Nonetheless, the COP28 presidency is not without its problems. The UAE has the third-largest net-zero-busting plans for oil and gas expansion in the world, according to the Guardian, and its new fossil fuel developments are incompatible with the 2050 net-zero goals. Furthermore, a leaked document indicates that Adnoc is “currently conducting necessary studies” but hasn’t released a sustainability report or disclosed its emissions since 2016. Furthermore, the UAE’s environmental plans are rated as “insufficient” by the international organization Climate Action Tracker.
Therefore, the UAE and its neighbor Saudi Arabia, which Li also visited before his trip to Abu Dhabi, have several issues to deal with. Singapore praised Saudi Arabia’s Middle East and Saudi Green Initiatives there and said it supported the latter’s adoption of the Circular Carbon Economy strategy. The two nations emphasized the significance of the Paris Agreement and the Framework Convention on Climate Change, emphasizing the necessity of creating and implementing climate agreements that prioritize emissions over sources.

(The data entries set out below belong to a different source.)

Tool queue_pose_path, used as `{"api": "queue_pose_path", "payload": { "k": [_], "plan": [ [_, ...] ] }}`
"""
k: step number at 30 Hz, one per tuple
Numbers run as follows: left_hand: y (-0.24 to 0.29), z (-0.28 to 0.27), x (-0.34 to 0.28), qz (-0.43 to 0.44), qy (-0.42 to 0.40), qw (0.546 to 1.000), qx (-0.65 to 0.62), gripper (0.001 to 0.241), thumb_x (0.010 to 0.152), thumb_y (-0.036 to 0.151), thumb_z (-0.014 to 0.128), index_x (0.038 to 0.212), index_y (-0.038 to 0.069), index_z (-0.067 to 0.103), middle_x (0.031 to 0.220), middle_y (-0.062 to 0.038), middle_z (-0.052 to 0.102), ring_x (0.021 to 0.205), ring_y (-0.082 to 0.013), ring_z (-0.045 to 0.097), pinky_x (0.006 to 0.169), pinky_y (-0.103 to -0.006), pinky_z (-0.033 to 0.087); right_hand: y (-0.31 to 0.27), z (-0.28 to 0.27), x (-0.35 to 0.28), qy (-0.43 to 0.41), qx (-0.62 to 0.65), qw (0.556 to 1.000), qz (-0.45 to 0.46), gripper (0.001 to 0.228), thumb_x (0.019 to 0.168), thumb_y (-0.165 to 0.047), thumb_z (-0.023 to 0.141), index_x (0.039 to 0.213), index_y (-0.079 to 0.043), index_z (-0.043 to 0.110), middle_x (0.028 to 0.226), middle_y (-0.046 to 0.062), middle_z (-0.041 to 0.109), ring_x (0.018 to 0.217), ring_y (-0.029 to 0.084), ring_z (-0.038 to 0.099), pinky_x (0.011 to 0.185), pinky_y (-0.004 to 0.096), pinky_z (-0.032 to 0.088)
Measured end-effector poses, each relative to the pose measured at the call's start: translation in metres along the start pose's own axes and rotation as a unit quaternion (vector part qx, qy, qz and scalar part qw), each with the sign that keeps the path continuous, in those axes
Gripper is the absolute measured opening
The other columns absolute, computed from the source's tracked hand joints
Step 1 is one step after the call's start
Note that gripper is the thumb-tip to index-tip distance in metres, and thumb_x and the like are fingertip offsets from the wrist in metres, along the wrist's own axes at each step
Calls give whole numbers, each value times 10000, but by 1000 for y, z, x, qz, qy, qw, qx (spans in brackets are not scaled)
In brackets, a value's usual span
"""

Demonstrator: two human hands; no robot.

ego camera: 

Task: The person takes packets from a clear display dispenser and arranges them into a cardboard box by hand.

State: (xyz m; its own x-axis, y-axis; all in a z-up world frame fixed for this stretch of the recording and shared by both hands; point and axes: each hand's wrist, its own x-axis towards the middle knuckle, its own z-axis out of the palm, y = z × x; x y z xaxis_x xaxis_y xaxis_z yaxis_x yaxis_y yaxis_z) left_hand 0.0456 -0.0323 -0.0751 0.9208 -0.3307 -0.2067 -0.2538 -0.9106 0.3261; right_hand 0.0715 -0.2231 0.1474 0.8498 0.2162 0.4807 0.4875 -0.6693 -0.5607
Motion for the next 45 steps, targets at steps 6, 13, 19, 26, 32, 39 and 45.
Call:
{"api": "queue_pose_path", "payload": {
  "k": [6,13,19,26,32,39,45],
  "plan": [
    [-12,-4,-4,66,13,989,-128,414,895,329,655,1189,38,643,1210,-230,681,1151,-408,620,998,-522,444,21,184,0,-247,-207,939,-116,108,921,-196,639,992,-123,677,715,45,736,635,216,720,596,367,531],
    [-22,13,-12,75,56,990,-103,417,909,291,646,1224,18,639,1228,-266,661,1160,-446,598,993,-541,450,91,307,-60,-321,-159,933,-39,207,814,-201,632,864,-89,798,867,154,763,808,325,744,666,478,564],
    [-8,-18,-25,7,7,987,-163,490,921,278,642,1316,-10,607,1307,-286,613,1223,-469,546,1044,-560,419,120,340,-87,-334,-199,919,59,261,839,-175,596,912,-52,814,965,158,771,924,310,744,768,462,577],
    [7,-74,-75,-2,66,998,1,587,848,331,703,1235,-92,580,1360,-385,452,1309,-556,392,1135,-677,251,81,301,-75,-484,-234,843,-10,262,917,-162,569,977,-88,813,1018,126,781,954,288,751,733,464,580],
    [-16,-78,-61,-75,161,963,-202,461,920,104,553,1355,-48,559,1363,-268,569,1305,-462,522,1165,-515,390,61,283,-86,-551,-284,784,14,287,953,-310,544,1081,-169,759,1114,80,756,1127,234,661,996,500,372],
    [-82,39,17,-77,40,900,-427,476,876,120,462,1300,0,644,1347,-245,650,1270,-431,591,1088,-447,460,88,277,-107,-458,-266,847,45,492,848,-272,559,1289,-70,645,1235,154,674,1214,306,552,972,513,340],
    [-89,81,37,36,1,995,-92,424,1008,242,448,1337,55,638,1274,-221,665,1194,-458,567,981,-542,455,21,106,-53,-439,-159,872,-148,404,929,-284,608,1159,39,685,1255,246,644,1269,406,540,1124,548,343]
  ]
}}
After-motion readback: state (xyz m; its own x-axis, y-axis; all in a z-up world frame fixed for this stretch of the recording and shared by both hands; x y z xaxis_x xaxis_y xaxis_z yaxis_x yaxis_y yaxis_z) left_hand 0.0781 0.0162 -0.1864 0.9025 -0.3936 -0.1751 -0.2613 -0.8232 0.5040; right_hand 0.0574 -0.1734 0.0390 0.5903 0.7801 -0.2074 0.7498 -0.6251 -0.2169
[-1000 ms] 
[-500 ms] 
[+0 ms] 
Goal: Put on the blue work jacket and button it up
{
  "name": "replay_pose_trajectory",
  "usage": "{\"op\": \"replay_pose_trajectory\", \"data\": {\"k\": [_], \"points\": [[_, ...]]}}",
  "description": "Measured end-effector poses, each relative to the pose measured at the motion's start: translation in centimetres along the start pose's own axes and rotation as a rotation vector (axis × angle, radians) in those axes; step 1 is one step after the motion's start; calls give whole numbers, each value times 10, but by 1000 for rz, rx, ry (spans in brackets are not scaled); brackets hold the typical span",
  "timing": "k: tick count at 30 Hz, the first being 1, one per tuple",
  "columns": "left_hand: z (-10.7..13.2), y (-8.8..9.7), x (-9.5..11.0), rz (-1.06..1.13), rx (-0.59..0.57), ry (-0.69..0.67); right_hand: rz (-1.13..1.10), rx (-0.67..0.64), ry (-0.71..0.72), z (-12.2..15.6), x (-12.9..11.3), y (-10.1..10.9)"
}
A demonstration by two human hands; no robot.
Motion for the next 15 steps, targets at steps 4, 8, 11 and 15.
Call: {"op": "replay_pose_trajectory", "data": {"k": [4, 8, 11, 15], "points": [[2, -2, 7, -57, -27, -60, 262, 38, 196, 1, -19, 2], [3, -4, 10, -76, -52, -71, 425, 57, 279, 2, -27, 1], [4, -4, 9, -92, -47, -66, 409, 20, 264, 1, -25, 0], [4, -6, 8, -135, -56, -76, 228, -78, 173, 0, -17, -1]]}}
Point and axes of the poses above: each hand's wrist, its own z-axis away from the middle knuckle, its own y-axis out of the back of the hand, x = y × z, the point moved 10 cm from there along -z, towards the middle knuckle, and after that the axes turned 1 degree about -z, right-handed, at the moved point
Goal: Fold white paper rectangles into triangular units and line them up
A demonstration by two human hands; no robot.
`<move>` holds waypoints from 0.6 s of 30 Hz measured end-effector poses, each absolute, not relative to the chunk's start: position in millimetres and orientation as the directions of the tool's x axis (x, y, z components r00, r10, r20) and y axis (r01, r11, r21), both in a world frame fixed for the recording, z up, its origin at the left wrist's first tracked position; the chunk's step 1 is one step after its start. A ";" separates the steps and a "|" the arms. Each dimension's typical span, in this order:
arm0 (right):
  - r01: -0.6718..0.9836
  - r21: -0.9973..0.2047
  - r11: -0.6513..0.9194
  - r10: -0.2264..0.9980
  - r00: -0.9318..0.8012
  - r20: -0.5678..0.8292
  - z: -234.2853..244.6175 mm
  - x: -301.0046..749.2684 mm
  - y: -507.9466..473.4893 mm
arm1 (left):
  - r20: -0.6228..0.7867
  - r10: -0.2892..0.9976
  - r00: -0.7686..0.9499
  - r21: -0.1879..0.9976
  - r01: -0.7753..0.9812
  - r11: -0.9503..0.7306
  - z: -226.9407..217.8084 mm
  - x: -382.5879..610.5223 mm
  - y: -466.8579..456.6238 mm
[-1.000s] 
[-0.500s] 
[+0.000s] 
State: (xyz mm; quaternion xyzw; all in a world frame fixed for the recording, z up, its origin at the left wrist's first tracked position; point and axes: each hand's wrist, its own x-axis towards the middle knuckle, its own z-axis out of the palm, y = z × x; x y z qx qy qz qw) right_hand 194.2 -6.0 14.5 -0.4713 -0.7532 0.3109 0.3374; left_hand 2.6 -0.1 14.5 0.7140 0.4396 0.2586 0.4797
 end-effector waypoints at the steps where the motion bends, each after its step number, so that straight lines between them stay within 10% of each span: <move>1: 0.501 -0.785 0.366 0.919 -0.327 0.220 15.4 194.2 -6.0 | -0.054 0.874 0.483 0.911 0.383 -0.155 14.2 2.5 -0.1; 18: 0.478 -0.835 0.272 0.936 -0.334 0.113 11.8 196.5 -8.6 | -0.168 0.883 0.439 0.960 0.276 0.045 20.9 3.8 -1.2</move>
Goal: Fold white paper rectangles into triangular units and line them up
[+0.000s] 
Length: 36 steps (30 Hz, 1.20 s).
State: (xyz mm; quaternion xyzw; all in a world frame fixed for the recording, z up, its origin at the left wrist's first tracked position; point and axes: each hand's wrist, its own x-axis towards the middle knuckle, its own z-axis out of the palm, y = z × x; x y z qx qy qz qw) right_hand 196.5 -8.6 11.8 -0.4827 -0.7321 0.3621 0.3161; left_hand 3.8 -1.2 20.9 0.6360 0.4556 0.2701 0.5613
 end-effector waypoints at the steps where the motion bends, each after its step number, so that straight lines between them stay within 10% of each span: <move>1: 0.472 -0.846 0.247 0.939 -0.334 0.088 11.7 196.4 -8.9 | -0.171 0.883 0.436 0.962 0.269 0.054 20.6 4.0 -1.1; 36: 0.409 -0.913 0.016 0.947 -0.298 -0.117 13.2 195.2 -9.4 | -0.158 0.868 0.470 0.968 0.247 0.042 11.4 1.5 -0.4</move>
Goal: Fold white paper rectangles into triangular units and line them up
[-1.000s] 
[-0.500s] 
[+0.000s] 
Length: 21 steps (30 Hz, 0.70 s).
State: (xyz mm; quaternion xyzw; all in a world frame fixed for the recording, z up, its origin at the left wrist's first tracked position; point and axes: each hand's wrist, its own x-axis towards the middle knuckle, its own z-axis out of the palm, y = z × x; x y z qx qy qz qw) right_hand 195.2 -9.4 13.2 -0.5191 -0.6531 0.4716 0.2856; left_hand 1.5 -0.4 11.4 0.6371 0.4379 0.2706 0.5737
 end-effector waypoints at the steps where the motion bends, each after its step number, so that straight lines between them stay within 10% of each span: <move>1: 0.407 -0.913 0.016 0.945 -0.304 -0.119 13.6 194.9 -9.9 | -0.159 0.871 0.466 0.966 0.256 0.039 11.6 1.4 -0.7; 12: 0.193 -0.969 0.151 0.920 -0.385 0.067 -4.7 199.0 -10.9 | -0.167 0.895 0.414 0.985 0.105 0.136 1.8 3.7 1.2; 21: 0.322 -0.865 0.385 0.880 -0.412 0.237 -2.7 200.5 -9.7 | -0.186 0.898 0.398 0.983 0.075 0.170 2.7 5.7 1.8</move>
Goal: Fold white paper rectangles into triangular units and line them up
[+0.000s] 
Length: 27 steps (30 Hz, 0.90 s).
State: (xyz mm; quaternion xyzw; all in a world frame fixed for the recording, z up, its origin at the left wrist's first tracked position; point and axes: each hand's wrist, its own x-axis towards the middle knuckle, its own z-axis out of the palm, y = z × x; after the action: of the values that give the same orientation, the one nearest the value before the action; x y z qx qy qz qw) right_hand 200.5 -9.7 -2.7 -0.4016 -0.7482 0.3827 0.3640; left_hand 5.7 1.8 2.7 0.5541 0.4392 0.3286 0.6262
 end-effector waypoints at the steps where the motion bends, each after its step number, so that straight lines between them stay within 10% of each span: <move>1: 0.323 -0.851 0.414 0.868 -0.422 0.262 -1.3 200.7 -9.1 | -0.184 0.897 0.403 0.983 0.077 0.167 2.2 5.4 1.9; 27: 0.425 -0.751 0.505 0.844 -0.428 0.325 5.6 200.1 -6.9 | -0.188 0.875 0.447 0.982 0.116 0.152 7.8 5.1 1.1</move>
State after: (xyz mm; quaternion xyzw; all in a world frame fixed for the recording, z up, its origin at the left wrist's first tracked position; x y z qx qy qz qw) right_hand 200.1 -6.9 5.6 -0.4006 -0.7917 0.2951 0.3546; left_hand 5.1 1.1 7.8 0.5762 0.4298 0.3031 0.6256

Saudi Arabia launched a sustainable agriculture challenge this year, calling for climate-smart farming solutions to improve food production and address food security. The kingdom has a goal of becoming net-zero by 2060 and has signed agreements to develop alt-protein products with local plants. However, it outpaces the United Arab Emirates to become the country with the largest net-zero-busting plans for oil and gas expansion globally.
Therefore, even though Singapore made a lot of promises during its visit to the Middle East, actual change won’t occur until concrete action is taken.